Villa Grünau
The Villa Grünau, built in 1887 and 1888 in the Vorarlberg community of Kennelbach, was the seat of the Schindler family until 1950 and was then rented out. In 1992 the municipality of Kennelbach acquired the building, which had now become dilapidated, and housed the municipal office in addition to apartments.
meaning
Several aspects make the Villa Grünau an important historical building. The industrialist villa is a symbol of the enormous profits made by Vorarlberg manufacturers during the period of early and high capitalism. But the building was also a place of significant inventions. Landlord Friedrich Wilhelm Schindler experimented with electricity in the basement of the villa; At the world exhibition in Chicago in 1893, he presented his revolutionary inventions, including a fully electrified kitchen, as a world first.
The electric house
In the population, the Villa Grünau was also known as the "electric house", because Friedrich Wilhelm Schindler had furnished the villa with many of his inventions. There was an electric stove and an oven before 1900. The rooms were heated electrically, the servants ironed electrically and Schindler lit his cigar electrically.
There was even a vacuum cleaner system that ran through the whole house in a pipe system. In addition to these devices, which were unique at the time, the villa is also equipped with all the features of a manorial building. Wall paintings, a splendid music hall, a large dome, ornate lighting fixtures and an extensive park complete the property.
The Villa Grünau was built at the time when other Vorarlberg industrialists were also building their villas in Dornbirn , Feldkirch and Thuringia . The palatial buildings of the manufacturers underlined the economic power of the entrepreneurs. The industrialist mansions had to be large and the halls so wide that the individual in them became aware of their smallness. In private life too, the industrialists set themselves apart from the village population. In order to keep the relationships between the children and the local population as low as possible, the Schindler family always brought the staff from abroad. The teacher came from Prussia, the other employees were Swiss.

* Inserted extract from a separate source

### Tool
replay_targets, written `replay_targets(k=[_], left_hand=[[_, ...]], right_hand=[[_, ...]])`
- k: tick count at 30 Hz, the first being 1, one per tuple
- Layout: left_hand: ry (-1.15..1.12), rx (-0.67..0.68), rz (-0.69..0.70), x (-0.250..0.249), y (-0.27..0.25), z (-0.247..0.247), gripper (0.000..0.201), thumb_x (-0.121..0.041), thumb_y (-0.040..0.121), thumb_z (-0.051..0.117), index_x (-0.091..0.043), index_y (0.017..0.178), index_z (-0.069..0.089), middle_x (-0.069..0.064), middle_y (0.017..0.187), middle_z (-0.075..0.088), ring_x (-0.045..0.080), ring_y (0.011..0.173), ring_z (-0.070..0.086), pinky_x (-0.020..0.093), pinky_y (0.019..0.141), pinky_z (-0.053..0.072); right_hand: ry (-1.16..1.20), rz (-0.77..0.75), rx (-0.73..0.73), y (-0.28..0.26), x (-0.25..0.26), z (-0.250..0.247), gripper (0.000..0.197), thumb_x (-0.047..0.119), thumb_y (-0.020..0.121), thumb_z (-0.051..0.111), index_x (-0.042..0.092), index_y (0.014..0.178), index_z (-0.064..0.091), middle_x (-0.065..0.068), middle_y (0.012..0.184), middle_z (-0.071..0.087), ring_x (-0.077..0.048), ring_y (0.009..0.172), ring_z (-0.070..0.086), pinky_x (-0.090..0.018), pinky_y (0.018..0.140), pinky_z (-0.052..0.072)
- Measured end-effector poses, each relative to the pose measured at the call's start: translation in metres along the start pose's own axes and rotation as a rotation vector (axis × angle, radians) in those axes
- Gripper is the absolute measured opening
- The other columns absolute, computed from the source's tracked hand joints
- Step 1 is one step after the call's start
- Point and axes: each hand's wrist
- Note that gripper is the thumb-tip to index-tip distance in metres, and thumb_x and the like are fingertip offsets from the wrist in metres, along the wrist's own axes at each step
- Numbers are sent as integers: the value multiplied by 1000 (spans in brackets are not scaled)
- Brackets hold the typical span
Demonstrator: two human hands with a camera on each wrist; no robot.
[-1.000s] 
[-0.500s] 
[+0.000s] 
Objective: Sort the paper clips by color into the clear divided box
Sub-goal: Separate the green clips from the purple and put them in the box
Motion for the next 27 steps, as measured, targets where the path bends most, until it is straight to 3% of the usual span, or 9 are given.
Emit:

Financing through huge profits
In 1838 the Schindler and Jenny families opened the cotton spinning mill in Kennelbach, where they could use the water power of the Bregenzer Ach . The factory offered the impoverished population new earning opportunities, but the workers became completely dependent on the entrepreneur. In the 1860s, Kennelbacher kk worked 13 hours a day . Cotton spinning the rule. Since there were no legal provisions, nine and ten year old children also worked in Vorarlberg's textile factories. The wages of the workers were bad.
In return, the industrialists made such a profit that, in addition to building the Villa Grünau, they were also able to finance the purchase of most of the land in the region. However, it has also been proven that the Kennelbach industrialists, despite their capitalist attitude, introduced a health and death fund for their workers and founded workers' houses, because many of the workers had immigrated from the region of Trentino, which at the time belonged to the Austro-Hungarian monarchy .
The villa as the seat of the Schindler family
In the immediate vicinity of the spinning factory was a workshop that was built in 1837/1838 on a single storey. In 1845 the manufacturers submitted plans to add floors to the villa. After several renovations, the former workshop became the Upper Villa - a representative building in the middle of a large park with a fountain and fallow deer. After various inheritances, purchases and sales in the branched Schindler and Jenny families, the upper villa was given up in 1905, now the Villa Grünau was the seat of the family. Friedrich Wilhelm received the building as a gift from his father Samuel Wilhelm on the occasion of his wedding to Maria Margaretha Verena Jenny and moved into it in 1887.
After Friedrich died in 1920, Maria lived alone with a few servants in the villa for many years until her death in 1944.
Fritz Schindler was the last of the family to live in the villa. In 1936 he acquired Wolfurt Castle , and in 1950 he moved from Villa Grünau to Wolfurt. Fritz Schindler died in 1969. A year earlier, Textilwerke Schindler & cie had been dissolved after an unsuccessful period during and after the Second World War. The Wolfurt castle was the 2017 community Wolfurt sold.
literature
- Egon Sinz : The Villa Grünau. Kennelbach community. Kennelbach 1992.